Em resumo é um país pobre, onde a desigualdade social é o pior problema e com a busca de um estado de bem-estar social de país rico, em uma economia que gera muitos privilégios para os mais abonados, que conseguem seus privilégios graças as suas relações de poder dentro da sociedade, do Congresso e do Judiciário. Portanto, apesar da busca de uma situação social melhor, esta ainda muito distante, o povo está longe de ter uma melhor condição de vida.
Parte do que é positivo dentro dessa situação é fruto da Constituição de 88, a Cidadã! Foi lá que foi inscrita a vontade de ter um país com nível de bem-estar social que ainda não foi construído, mas que deve ser buscado. Os economistas ligados ao sistema financeiro, estão preocupados com a saúde fiscal do país e falam abertamente que a solução do problema passa por cortar na carne. Carne de quem?

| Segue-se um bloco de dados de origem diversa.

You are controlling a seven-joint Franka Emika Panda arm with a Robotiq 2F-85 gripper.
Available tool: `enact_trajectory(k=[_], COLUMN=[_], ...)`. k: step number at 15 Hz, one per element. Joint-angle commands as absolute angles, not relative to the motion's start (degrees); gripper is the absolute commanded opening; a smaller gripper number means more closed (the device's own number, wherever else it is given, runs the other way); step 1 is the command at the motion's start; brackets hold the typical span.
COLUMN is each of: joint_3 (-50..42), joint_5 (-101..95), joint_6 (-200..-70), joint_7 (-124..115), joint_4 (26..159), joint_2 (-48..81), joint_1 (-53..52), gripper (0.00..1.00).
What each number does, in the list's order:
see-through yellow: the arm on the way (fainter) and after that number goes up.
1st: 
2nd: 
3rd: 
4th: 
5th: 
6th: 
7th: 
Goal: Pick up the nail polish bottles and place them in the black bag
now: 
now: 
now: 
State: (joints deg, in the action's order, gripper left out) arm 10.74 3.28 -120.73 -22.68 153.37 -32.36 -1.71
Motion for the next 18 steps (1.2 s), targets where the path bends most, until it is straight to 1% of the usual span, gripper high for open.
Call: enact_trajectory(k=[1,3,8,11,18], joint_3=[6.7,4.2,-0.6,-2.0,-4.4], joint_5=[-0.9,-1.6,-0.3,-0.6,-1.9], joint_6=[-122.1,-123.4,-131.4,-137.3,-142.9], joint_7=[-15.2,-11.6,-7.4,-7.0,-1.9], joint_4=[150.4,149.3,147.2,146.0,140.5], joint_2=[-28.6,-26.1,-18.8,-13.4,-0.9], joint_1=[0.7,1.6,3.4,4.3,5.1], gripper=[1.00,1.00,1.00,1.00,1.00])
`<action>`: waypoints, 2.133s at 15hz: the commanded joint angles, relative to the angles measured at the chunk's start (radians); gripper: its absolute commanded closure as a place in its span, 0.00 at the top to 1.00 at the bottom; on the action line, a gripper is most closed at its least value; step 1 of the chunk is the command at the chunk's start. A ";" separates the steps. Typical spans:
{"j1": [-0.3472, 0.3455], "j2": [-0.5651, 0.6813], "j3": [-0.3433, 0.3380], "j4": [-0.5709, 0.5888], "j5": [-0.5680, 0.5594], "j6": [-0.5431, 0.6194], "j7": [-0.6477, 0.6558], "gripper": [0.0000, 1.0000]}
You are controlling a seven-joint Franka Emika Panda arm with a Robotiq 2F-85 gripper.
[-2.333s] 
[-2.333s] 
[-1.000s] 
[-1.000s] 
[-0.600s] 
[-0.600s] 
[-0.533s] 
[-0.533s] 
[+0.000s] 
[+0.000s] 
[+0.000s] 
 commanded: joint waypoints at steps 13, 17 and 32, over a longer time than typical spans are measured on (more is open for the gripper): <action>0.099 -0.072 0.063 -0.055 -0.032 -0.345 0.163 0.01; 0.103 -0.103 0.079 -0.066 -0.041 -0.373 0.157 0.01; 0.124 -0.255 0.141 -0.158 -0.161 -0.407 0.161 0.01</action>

Saúde e educação, pesquisa e desenvolvimento tecnológico representam o futuro ainda não escrito do país. O aumento do número de médicos na atenção primaria, o aumento de especialistas a serviço da resolução dos problemas médicos mais complexos e que podem ser alcançados a partir da telemedicina que exigirá investimentos importantes em tecnologia e também integração entre as três esferas de poder, será fundamental.
Na educação a formação e remuneração de professores, a entrega de escolas em tempo integral, a expansão do acesso à universidade, a melhoria da qualidade do ensino, será fundamental.
Para tudo que deve ser feito, o que deve ser enfrentado é se comunicar com a sociedade e colocar com clareza a necessidade de fixar novos parâmetros para o equilíbrio fiscal e inflação. Não se trata de perder as conquistas importantes referentes a uma economia estável e sim criar condições para poder caminhar com uma condição menos restritiva do ponto de vista do investimento publico e sem dúvida paralelamente será fundamental melhorar a capacidade do estado ser mais eficiente. E tudo isso com o Trump no cenário!